◆ Task instructions:
Transcribe only the lines between the first line of the records and the line containing "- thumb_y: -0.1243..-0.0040", inclusive, exactly as written.

◆ Data under study:
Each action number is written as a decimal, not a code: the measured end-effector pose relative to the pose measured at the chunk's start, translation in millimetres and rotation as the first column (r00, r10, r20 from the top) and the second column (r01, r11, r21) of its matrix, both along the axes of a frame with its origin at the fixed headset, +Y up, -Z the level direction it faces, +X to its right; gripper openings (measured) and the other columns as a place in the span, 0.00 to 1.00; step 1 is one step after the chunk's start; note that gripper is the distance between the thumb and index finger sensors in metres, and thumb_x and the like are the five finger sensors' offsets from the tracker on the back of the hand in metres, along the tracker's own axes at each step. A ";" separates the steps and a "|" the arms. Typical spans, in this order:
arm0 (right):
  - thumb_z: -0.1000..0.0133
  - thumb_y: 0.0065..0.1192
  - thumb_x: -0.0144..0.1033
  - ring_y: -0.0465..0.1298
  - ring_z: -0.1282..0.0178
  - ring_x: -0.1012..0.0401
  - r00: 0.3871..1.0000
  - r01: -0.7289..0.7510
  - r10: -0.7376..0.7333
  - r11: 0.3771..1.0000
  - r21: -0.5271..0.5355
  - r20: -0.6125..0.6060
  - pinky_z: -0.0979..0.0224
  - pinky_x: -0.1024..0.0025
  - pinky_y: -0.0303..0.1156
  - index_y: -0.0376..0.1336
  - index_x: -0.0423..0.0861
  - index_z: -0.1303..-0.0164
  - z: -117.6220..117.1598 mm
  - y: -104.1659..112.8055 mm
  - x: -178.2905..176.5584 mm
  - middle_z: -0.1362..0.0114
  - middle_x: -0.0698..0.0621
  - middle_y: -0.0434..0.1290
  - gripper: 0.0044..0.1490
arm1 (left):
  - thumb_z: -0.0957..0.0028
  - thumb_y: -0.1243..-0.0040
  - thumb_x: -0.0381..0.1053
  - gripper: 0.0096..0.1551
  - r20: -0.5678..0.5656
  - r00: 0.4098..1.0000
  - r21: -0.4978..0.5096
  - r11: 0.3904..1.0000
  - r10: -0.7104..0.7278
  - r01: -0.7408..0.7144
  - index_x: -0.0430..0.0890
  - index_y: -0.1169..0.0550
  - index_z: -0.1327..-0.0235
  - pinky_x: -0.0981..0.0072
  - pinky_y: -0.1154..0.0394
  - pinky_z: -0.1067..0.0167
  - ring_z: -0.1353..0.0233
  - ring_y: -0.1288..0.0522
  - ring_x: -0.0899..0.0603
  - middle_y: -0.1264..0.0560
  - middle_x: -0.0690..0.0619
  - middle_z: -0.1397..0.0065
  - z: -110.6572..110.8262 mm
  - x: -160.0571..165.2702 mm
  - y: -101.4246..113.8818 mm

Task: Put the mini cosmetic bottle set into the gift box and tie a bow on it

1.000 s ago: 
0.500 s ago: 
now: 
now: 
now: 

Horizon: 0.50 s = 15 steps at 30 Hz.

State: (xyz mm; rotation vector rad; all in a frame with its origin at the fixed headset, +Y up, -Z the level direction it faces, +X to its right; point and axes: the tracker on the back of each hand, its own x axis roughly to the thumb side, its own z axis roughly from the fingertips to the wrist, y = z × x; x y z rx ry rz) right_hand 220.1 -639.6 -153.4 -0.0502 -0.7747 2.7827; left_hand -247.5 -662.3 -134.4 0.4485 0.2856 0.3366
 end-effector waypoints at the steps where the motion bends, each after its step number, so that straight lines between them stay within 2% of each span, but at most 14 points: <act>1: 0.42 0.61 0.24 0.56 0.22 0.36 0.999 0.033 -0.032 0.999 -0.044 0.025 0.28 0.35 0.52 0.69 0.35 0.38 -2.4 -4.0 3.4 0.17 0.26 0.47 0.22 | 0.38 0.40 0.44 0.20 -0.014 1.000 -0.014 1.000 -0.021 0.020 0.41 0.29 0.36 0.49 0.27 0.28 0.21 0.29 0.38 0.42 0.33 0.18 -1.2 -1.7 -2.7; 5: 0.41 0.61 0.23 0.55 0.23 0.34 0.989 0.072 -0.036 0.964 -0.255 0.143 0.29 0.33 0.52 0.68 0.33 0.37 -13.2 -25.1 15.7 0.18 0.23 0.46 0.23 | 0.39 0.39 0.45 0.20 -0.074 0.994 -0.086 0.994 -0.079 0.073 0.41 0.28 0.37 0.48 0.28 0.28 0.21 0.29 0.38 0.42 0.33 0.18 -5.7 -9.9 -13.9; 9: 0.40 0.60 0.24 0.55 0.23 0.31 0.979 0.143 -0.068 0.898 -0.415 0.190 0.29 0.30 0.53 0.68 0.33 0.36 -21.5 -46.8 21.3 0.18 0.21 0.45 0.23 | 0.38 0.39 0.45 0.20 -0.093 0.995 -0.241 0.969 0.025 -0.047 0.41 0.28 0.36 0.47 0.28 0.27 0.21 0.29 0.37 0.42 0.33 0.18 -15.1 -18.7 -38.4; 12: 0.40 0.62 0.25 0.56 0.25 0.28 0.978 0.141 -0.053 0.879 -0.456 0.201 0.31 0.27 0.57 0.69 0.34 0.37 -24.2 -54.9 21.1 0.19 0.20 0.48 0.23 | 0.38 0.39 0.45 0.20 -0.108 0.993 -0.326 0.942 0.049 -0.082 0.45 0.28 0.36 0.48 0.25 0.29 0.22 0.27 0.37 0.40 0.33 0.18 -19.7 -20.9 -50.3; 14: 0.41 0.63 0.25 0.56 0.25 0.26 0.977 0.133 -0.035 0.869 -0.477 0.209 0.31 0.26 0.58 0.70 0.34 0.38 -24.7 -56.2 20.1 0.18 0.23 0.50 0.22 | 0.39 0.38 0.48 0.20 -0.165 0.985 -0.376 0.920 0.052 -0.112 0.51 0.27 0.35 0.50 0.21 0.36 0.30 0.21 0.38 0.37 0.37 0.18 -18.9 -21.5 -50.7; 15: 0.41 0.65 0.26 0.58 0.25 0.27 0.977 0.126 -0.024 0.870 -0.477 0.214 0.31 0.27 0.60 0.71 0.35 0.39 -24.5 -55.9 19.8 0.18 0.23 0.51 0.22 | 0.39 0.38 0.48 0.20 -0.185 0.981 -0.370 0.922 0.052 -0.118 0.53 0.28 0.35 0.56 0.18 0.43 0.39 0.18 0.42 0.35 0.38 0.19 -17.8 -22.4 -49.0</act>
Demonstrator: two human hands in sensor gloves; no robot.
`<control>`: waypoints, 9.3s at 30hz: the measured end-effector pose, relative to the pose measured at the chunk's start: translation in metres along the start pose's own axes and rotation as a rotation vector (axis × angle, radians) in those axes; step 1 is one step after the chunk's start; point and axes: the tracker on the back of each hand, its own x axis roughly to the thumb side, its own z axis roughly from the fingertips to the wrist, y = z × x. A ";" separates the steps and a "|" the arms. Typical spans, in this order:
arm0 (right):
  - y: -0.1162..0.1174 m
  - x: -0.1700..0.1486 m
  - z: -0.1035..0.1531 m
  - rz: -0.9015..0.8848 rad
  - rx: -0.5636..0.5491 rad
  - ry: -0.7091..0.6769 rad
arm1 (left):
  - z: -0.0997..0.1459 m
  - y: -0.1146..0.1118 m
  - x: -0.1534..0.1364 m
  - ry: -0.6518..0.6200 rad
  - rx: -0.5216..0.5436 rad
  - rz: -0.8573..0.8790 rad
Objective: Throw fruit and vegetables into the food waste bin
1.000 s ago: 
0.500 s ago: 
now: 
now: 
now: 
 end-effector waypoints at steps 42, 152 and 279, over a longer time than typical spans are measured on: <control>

◆ Answer to the exercise:
Each action number is written as a decimal, not a code: the measured end-effector pose relative to the pose measured at the chunk's start, translation in millimetres and rotation as the first column (r00, r10, r20 from the top) and the second column (r01, r11, r21) of its matrix, both along the axes of a frame with its origin at the fixed headset, +Y up, -Z the level direction it faces, +X to its right; gripper openings (measured) and the other columns as a place in the span, 0.00 to 1.00; step 1 is one step after the chunk's start; note that gripper is the distance between the thumb and index finger sensors in metres, and thumb_x and the like are the five finger sensors' offsets from the tracker on the back of the hand in metres, along the tracker's own axes at each step. A ";" separates the steps and a "|" the arms. Typical spans, in this order:
arm0 (right):
  - thumb_z: -0.1000..0.0133
  - thumb_y: 0.0065..0.1192
  - thumb_x: -0.0144..0.1033
  - ring_y: -0.0465..0.1298
  - ring_z: -0.1282..0.0178
  - ring_x: -0.1012..0.0401
  - r00: 0.3871..1.0000
  - r01: -0.7289..0.7510
  - r10: -0.7376..0.7333
  - r11: 0.3771..1.0000
  - r21: -0.5271..0.5355
  - r20: -0.6125..0.6060
  - pinky_z: -0.0979..0.0224
  - pinky_x: -0.1024..0.0025
  - pinky_y: -0.0303..0.1156
  - index_y: -0.0376..0.1336
  - index_x: -0.0423..0.0861
  - index_z: -0.1303..-0.0164
  - z: -117.6220..117.1598 mm
  - y: -104.1659..112.8055 mm
  - x: -178.2905..176.5584 mm
  - middle_z: -0.1362..0.0114
  - middle_x: -0.0698..0.0621
  - middle_y: -0.0434..0.1290
  - gripper: 0.0044..0.1490
arm1 (left):
  - thumb_z: -0.0957..0.0028
  - thumb_y: -0.1243..-0.0040

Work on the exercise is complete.